Reproducible Machine Learning Pipeline for Short-Term Rental Price Prediction

This repository contains a Machine Learning (ML) pipeline which is able to predict short-term rental property prices in New York City. It is designed to be retrained easily with new data that comes frequently in bulk, assuming that prices (and thus, the model) vary constantly. The pipeline is composed by the typical steps or components from short/medium-size projects; these are explained in the section Introduction.

The following tools are used:

MLflow for reproduction and management of pipeline processes.
Weights and Biases for artifact and execution tracking.
Hydra for configuration management.
Conda for environment management.
Pandas for data analysis.
Scikit-Learn for data modeling.

The Weights & Biases project which collects the tracked experiments can be found here: nyc_airbnb.

The starter code of the repository was originally forked from a project in the Udacity repository build-ml-pipeline-for-short-term-rental-prices.
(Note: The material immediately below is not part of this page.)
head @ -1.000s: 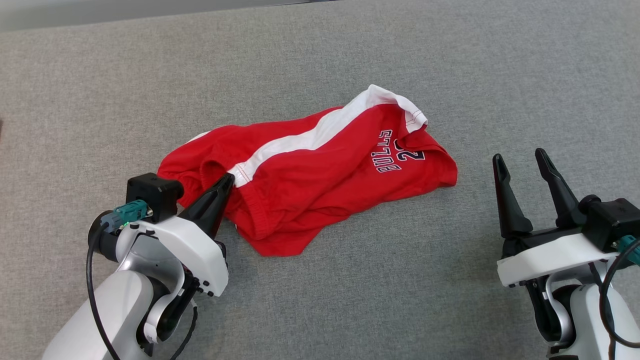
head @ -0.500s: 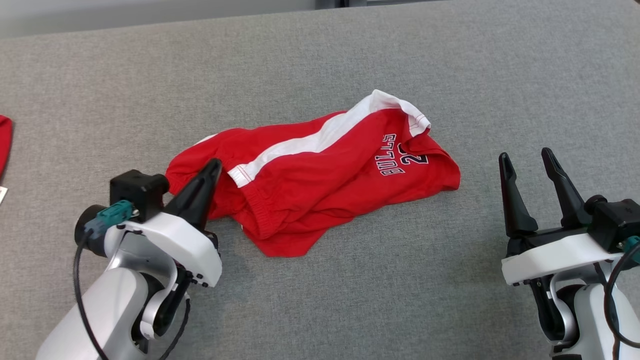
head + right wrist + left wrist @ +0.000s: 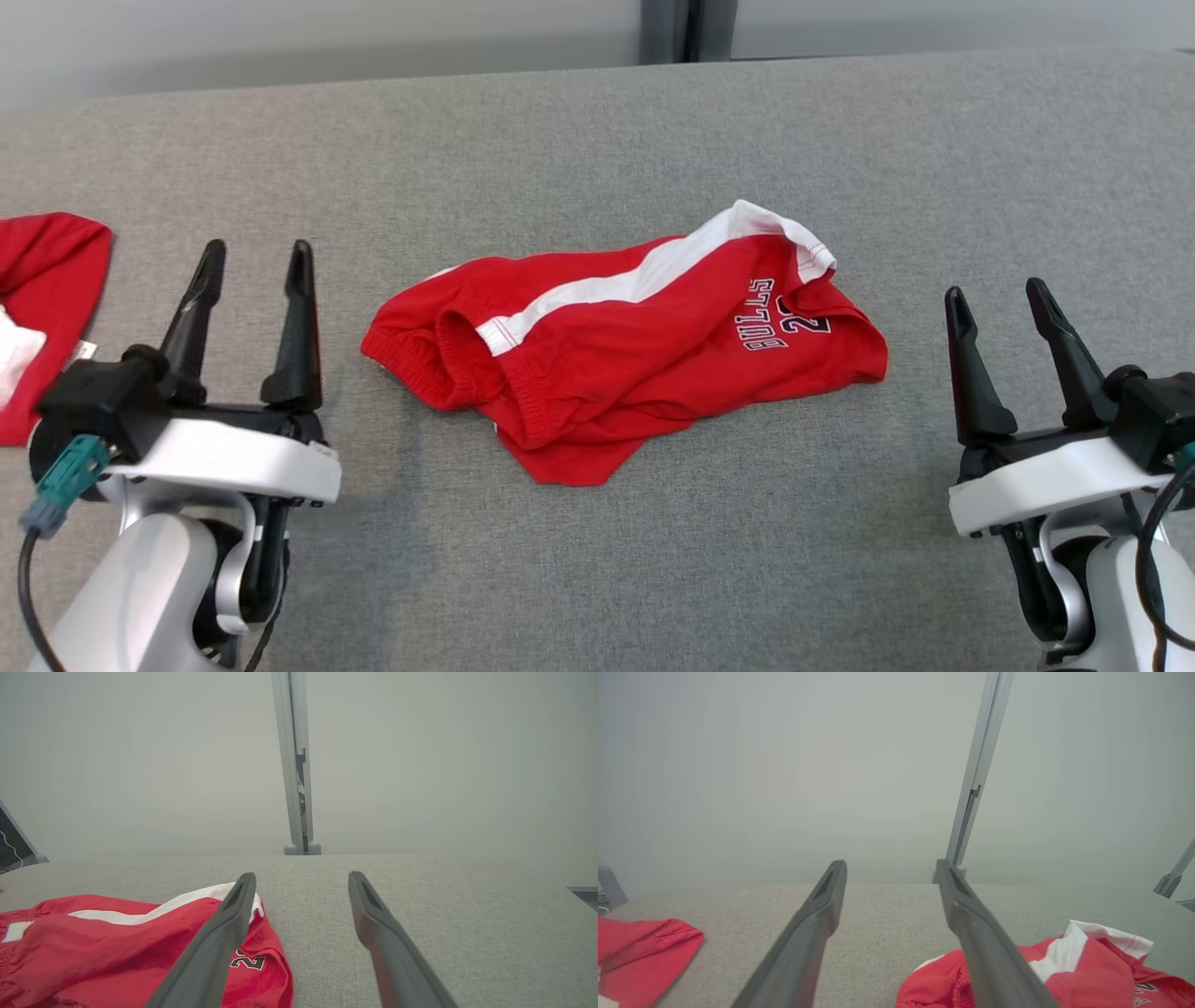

The instructions of that source project can be found in the file Instructions.md. If you would like to know more about why reproducible ML pipelines matter and how the tools used here interact, you can have a look at my ML pipeline project boilerplate.

The used dataset is a modified AirBnB dataset for New York City, which is in the source forked repository. AirBnB has a data dictionary which explains each feature. A subset of 15 independent variables has has been taken.

Table of contents:

Reproducible Machine Learning Pipeline for Short-Term Rental Price Prediction

Introduction

The following figure summarizes all the steps/components and the artifacts of the pipeline:

The final goal of the pipeline is to produce the optimal inference artifact which is able to regress the price of a rented unit given its features.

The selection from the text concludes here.